- TASK:
Without changing a word, repeat the data, and include no pictures.

- SUPPLIED INFORMATION:
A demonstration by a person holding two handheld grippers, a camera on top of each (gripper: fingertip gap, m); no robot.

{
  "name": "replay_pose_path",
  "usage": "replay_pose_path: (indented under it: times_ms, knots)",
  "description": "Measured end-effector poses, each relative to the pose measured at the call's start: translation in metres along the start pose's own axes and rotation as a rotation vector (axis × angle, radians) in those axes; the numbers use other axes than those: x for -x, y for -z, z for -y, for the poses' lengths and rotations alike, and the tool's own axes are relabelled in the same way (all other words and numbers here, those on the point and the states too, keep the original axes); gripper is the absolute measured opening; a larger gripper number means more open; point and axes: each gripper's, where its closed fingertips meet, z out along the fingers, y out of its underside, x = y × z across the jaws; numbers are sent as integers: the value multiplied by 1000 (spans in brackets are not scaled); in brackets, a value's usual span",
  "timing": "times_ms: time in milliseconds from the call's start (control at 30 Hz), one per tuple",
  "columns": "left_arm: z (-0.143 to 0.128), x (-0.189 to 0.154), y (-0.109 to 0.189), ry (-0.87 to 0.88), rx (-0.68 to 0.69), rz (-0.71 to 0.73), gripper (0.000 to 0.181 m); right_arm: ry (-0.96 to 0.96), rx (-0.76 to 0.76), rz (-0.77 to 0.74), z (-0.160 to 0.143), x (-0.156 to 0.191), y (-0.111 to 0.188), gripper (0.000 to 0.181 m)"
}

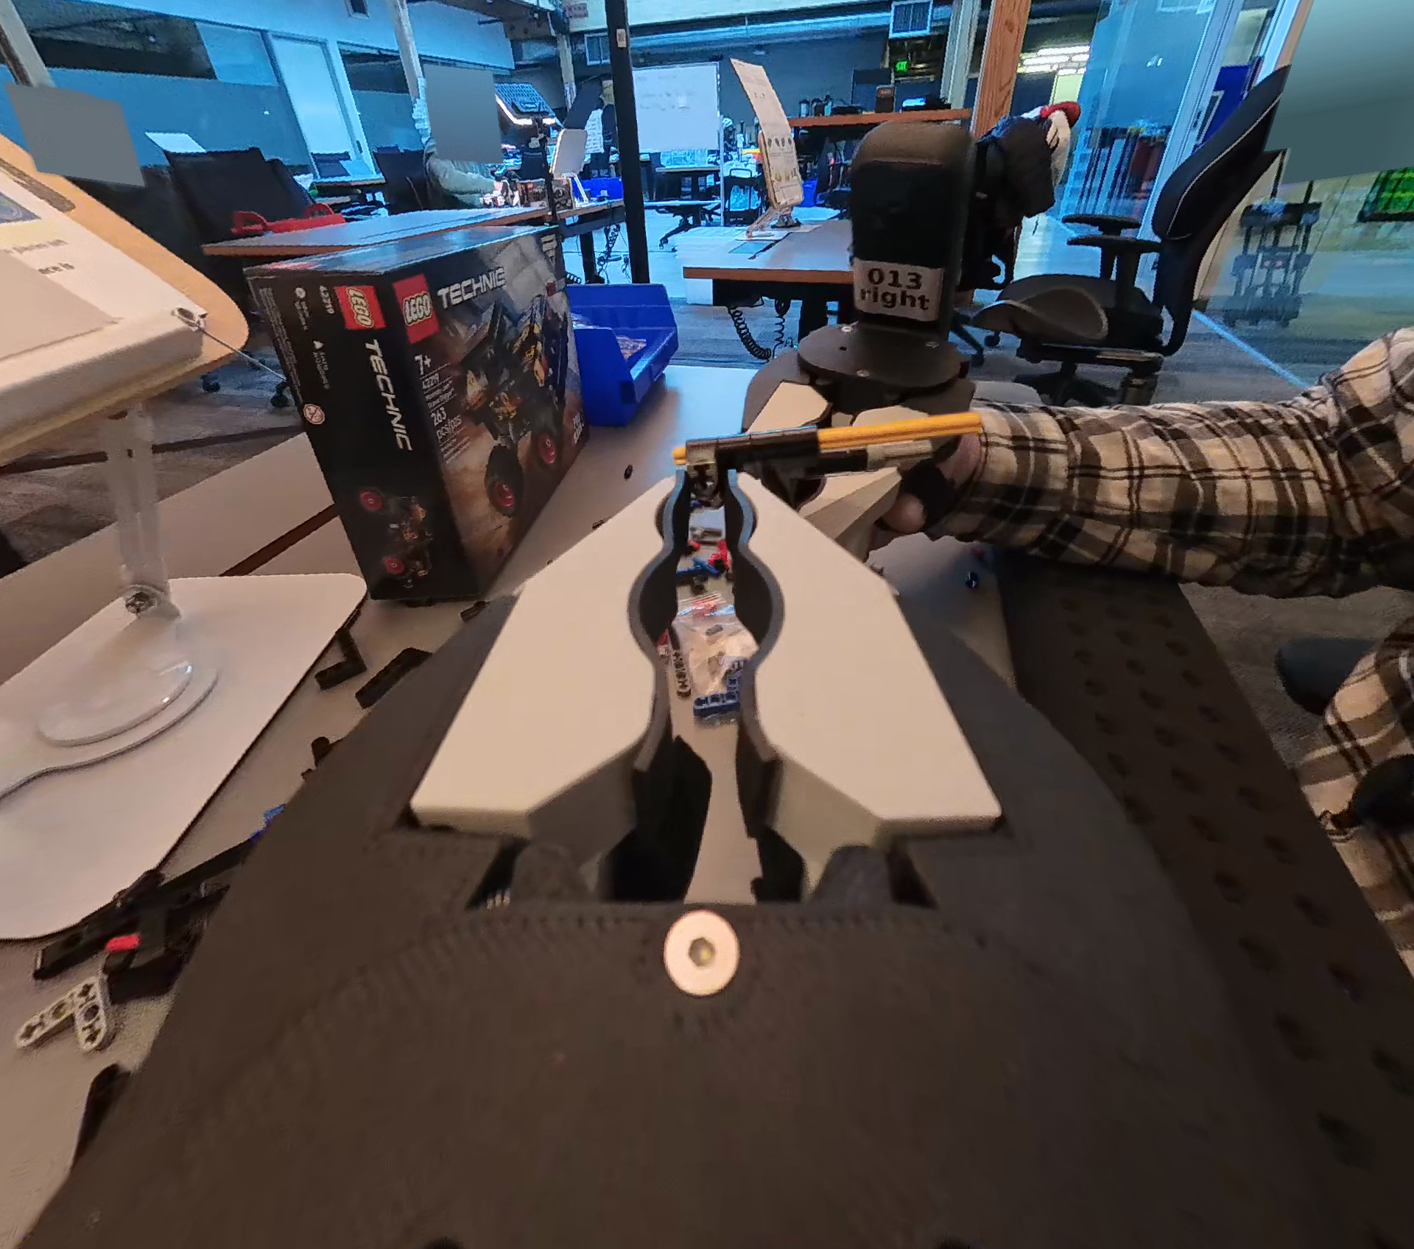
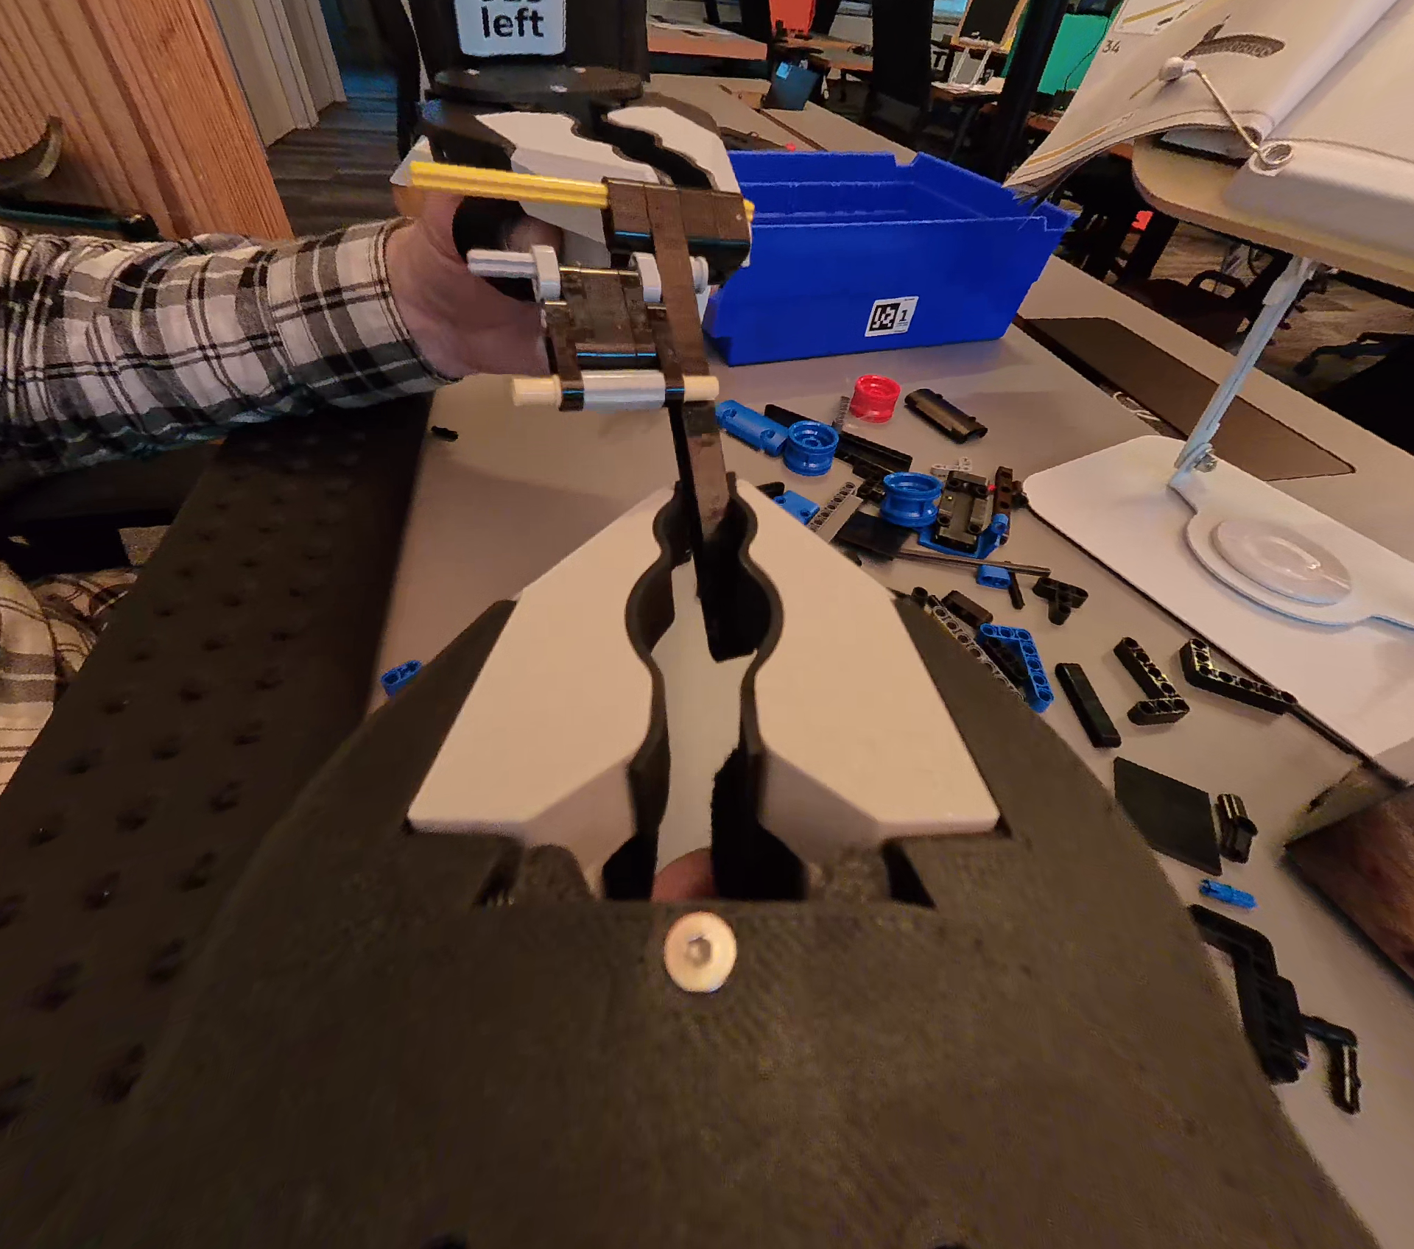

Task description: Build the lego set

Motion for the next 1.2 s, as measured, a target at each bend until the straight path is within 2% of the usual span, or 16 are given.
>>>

- ANSWER:
A demonstration by a person holding two handheld grippers, a camera on top of each (gripper: fingertip gap, m); no robot.

{
  "name": "replay_pose_path",
  "usage": "replay_pose_path: (indented under it: times_ms, knots)",
  "description": "Measured end-effector poses, each relative to the pose measured at the call's start: translation in metres along the start pose's own axes and rotation as a rotation vector (axis × angle, radians) in those axes; the numbers use other axes than those: x for -x, y for -z, z for -y, for the poses' lengths and rotations alike, and the tool's own axes are relabelled in the same way (all other words and numbers here, those on the point and the states too, keep the original axes); gripper is the absolute measured opening; a larger gripper number means more open; point and axes: each gripper's, where its closed fingertips meet, z out along the fingers, y out of its underside, x = y × z across the jaws; numbers are sent as integers: the value multiplied by 1000 (spans in brackets are not scaled); in brackets, a value's usual span",
  "timing": "times_ms: time in milliseconds from the call's start (control at 30 Hz), one per tuple",
  "columns": "left_arm: z (-0.143 to 0.128), x (-0.189 to 0.154), y (-0.109 to 0.189), ry (-0.87 to 0.88), rx (-0.68 to 0.69), rz (-0.71 to 0.73), gripper (0.000 to 0.181 m); right_arm: ry (-0.96 to 0.96), rx (-0.76 to 0.76), rz (-0.77 to 0.74), z (-0.160 to 0.143), x (-0.156 to 0.191), y (-0.111 to 0.188), gripper (0.000 to 0.181 m)"
}


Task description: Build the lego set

Motion for the next 1.2 s, as measured, a target at each bend until the straight path is within 2% of the usual span, or 16 are given.
>>>

No further output is expected.